● **Activity**
Reproduce every line in the material below that holds "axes".

>>>>

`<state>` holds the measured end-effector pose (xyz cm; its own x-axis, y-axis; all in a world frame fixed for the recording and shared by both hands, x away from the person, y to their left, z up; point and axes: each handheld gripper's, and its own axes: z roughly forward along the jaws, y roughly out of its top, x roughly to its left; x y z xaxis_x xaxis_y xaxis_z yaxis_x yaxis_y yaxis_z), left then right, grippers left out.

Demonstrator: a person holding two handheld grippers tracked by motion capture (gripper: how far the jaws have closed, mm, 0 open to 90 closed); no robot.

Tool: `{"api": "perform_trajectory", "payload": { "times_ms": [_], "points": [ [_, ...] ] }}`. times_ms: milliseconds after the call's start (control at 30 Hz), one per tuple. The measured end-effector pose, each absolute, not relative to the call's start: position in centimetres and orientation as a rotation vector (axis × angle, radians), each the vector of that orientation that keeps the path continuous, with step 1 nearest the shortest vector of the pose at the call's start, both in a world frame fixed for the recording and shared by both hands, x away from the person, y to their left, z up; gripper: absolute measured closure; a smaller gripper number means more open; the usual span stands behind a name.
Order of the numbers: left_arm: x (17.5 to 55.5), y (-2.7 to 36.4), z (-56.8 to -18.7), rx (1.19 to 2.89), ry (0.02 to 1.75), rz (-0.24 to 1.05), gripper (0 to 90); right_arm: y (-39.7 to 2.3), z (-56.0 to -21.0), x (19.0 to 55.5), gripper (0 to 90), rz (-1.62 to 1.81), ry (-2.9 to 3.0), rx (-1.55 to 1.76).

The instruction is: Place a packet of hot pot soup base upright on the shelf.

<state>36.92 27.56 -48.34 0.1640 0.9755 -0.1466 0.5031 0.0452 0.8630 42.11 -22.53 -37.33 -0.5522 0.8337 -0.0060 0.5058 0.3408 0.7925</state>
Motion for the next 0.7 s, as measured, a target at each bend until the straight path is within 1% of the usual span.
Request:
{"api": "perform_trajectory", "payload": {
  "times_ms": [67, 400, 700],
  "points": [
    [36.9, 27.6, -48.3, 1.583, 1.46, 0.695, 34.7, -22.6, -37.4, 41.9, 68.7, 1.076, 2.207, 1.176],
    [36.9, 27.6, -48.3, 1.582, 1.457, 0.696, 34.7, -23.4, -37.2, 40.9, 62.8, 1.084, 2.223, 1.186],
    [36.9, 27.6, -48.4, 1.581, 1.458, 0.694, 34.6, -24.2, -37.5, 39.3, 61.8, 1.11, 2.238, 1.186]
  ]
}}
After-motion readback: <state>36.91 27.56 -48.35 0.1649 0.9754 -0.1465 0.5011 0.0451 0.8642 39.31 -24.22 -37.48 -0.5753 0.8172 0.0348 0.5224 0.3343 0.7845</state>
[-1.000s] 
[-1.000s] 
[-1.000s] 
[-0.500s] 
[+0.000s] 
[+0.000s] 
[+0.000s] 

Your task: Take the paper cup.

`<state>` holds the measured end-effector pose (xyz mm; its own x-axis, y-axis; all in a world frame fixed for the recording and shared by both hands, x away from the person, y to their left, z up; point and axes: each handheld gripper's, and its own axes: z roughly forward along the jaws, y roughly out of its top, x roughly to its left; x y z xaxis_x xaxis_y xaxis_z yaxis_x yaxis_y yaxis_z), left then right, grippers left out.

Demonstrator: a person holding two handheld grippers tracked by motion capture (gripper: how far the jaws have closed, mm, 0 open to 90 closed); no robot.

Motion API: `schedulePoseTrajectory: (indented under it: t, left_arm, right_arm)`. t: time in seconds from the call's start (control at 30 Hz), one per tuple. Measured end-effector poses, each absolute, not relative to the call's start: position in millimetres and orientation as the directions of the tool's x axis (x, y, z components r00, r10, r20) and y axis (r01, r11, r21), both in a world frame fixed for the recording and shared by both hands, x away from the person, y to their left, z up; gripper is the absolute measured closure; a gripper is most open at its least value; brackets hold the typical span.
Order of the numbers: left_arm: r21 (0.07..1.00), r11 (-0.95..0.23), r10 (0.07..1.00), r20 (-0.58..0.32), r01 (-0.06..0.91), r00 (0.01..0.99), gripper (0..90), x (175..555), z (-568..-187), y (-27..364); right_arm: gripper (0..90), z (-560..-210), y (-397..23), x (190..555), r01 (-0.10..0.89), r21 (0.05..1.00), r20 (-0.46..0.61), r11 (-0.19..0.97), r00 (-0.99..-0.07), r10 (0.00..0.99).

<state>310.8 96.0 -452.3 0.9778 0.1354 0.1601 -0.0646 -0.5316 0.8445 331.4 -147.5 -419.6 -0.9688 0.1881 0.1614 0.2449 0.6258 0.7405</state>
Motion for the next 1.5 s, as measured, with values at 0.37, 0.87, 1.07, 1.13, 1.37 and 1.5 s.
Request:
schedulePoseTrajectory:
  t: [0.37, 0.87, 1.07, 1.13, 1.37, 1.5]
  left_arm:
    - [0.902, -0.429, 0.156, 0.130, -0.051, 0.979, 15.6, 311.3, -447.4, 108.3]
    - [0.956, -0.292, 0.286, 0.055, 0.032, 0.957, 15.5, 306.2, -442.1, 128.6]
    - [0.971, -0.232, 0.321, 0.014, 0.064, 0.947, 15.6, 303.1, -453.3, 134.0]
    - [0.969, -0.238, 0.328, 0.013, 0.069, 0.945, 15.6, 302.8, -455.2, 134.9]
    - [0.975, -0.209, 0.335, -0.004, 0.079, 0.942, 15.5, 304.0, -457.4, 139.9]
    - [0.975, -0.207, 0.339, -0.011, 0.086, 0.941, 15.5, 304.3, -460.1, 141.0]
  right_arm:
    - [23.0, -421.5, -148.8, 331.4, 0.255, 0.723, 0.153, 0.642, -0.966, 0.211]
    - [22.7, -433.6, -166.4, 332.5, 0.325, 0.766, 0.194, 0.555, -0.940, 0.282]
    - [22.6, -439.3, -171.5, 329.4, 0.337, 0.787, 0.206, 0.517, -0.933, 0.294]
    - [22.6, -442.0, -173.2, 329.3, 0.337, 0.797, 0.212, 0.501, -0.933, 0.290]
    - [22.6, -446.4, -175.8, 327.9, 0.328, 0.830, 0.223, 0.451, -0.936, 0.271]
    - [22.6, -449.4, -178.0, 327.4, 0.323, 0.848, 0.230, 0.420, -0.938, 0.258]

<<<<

● **Task output**
`<state>` holds the measured end-effector pose (xyz cm; its own x-axis, y-axis; all in a world frame fixed for the recording and shared by both hands, x away from the person, y to their left, z up; point and axes: each handheld gripper's, and its own axes: z roughly forward along the jaws, y roughly out of its top, x roughly to its left; x y z xaxis_x xaxis_y xaxis_z yaxis_x yaxis_y yaxis_z), left then right, grippers left out.
`<state>` holds the measured end-effector pose (xyz mm; its own x-axis, y-axis; all in a world frame fixed for the recording and shared by both hands, x away from the person, y to their left, z up; point and axes: each handheld gripper's, and its own axes: z roughly forward along the jaws, y roughly out of its top, x roughly to its left; x y z xaxis_x xaxis_y xaxis_z yaxis_x yaxis_y yaxis_z), left then right, grippers left out.

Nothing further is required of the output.